I’ve been dreaming of cell phones, really specific dreams about their features and their functionality, their form and how they serve my life. I could use the word obsession.

I don’t upgrade my cellular equipment as often as my plan allows, ignoring the every two years free phone with a renewed contract offer. Free doesn’t exist. Free-er, perhaps. Read the fine print. You pay tax. Full, retail price, tax. You pay for all the money-grabbing accessories that don’t migrate from phone to phone – the car charger with the unique fit, the headset with a unique personality, and any other add-ons your sales rep can convince you are must haves.

But at this point, I am long overdue for a new phone. I can only make one call before it needs recharging. While I could simply buy a new battery, the dangling carrot tells me it’s better to leap for the new phone. Purchasing a battery for an ancient phone falls into the category of ‘throwing good money after bad’. Don’t you love such expressions? Don’t you wish you could originate one that would follow you and others around for decades as you proudly say, “I made that up”? Naturally, no one would believe you, but you’d know the truth and could find joy in that alone.

But I digress.

While it’s more environmentally responsible to keep an old phone than to participate in our disposable society, my older model is rumored to emit far more radiation than newer models, so if it’s between me and the planet, I pick me. Call me selfish.

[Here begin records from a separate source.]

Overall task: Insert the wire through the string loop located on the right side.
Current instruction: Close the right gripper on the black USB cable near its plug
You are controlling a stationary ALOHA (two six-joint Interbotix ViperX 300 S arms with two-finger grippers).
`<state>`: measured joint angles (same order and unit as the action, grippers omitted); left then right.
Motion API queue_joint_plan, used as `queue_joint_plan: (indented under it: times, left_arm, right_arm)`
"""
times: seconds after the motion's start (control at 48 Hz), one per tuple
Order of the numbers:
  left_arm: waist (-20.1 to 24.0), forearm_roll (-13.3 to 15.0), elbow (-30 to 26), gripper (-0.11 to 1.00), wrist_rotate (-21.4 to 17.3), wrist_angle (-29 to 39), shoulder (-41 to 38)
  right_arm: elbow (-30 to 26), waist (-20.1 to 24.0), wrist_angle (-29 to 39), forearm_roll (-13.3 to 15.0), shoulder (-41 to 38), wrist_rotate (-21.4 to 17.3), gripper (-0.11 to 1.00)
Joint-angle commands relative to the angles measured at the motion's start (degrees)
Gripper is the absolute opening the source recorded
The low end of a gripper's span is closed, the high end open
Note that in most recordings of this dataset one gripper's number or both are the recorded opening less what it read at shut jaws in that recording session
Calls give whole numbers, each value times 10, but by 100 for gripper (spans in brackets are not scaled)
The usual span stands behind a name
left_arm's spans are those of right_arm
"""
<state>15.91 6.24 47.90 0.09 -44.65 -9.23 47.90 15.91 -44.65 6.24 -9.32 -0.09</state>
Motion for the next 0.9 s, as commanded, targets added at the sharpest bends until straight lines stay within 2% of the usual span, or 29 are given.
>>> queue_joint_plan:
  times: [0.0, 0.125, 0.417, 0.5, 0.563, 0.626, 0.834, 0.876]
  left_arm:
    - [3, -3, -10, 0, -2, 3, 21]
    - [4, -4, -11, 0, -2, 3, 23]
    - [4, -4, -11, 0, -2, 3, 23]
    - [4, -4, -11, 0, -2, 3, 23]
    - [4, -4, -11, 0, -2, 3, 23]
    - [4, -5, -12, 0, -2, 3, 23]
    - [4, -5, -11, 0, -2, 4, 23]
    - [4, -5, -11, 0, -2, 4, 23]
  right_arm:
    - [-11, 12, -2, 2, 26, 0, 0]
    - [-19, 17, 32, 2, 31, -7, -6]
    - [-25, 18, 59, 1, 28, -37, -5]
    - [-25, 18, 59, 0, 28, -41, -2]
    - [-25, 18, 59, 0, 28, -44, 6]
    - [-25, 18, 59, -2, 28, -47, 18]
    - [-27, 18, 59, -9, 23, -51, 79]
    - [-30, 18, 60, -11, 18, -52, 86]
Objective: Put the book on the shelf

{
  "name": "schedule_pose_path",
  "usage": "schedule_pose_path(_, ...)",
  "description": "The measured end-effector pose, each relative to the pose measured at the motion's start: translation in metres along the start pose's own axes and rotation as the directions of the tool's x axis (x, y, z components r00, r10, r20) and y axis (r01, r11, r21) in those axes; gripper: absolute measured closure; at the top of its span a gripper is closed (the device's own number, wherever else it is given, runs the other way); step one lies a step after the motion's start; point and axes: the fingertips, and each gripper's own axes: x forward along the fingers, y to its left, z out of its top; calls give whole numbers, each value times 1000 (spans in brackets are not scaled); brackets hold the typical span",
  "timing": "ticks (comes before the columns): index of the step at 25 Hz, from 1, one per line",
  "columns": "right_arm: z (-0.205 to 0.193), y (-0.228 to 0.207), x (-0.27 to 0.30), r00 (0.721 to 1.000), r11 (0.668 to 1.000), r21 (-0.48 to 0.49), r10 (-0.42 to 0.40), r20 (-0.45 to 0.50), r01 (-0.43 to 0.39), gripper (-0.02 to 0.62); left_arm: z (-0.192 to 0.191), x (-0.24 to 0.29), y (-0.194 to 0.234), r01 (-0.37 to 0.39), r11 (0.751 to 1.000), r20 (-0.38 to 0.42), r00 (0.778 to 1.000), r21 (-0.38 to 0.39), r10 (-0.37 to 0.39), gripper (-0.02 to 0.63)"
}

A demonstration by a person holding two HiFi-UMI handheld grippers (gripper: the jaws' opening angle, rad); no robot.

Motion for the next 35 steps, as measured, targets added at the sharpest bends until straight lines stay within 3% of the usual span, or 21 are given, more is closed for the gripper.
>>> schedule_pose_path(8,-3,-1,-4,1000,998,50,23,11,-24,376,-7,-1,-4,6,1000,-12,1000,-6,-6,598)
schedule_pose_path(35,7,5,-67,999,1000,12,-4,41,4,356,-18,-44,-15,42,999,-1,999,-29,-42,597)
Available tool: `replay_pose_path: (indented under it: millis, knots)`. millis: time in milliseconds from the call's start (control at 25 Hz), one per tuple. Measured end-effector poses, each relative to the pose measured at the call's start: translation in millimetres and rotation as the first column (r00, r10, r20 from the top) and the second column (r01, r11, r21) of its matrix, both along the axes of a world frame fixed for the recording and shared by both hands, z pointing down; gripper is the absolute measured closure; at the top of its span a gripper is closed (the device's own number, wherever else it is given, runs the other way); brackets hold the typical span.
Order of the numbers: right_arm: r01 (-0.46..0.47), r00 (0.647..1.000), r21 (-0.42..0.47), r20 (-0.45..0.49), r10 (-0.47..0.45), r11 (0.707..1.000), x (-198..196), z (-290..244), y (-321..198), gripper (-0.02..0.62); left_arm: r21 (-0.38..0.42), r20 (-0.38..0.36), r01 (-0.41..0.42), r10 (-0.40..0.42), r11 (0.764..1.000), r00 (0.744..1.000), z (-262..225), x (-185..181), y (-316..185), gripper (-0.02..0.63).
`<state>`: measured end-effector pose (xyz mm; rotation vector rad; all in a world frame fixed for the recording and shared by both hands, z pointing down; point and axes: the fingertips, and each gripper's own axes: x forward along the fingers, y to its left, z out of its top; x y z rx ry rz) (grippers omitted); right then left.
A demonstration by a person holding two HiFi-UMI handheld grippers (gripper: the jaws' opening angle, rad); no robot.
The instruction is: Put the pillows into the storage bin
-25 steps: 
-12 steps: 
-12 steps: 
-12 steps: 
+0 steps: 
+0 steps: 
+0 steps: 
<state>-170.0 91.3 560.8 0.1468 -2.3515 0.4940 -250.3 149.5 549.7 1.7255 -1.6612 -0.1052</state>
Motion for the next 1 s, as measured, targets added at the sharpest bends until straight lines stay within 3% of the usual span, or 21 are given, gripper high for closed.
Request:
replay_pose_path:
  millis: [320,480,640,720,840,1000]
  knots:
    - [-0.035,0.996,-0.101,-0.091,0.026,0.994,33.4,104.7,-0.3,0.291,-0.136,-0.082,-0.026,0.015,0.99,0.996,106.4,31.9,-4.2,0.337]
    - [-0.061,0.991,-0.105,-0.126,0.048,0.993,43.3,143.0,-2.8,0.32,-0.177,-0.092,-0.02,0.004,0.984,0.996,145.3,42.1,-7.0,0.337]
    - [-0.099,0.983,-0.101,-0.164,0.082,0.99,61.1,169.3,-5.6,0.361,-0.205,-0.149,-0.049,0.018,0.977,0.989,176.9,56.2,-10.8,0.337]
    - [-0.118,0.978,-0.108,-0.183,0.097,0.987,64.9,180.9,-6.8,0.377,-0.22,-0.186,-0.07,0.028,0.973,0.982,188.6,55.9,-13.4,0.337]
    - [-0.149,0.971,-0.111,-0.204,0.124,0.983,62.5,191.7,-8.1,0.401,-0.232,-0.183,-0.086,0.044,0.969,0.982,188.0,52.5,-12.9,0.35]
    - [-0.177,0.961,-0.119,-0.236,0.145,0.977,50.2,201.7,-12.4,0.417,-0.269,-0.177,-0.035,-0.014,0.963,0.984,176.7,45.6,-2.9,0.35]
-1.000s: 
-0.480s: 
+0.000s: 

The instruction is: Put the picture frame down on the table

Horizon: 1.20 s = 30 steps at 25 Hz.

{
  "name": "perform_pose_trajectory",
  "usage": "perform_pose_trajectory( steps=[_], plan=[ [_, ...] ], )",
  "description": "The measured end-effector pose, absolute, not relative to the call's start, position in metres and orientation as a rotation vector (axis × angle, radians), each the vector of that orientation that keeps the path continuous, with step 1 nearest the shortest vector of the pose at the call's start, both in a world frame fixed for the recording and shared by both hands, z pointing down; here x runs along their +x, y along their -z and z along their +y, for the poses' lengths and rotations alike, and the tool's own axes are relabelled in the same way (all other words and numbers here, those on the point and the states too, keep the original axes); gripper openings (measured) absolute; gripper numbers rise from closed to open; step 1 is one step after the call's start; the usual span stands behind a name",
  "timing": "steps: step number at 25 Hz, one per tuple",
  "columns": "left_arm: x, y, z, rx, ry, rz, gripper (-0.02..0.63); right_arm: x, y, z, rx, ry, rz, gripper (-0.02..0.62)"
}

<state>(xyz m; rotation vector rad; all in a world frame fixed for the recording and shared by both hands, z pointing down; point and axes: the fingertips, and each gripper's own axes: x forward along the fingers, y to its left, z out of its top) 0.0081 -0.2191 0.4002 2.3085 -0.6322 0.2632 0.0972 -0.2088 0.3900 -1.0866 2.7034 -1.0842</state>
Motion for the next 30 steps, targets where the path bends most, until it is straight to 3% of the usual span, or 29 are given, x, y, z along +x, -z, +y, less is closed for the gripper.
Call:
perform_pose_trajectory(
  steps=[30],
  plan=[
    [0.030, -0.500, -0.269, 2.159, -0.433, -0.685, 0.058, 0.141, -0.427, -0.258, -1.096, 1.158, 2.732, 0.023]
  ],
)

By now, diving in and selecting a new phone feels like a considerable decision. I see how long I hold onto a phone. If I buy the next device prematurely without proper investigation, I’m stuck with it for two years, unless I want to outlay a healthy chunk of money.

Perhaps I shouldn’t be so concerned about my choice. Until recently, I hadn’t noticed that I’ll soon be celebrating my current phone’s fourth birthday, which in electronic terms is far beyond retirement age. However, I might not linger so comfortably with my next phone. With all the new properties phones possess, I could miss out on a key feature if I buy today instead of tomorrow. They already offer a cell phone that has a navigational system. They might soon come out with one that can locate my misplaced item du jour. Such things must not be passed up lightly.

For purchasing guidance, I reexamine my cell phone dreams, the dreams that would likely serve me far better if they revolved around hot sex that allowed me to wake up with a smile on my face. Instead I’m REM-ing through visions of a beautiful, sleek, minute, indestructible cell phone sliding into my pocket. It’s fantasy of the consumer kind. This phone doesn’t exist.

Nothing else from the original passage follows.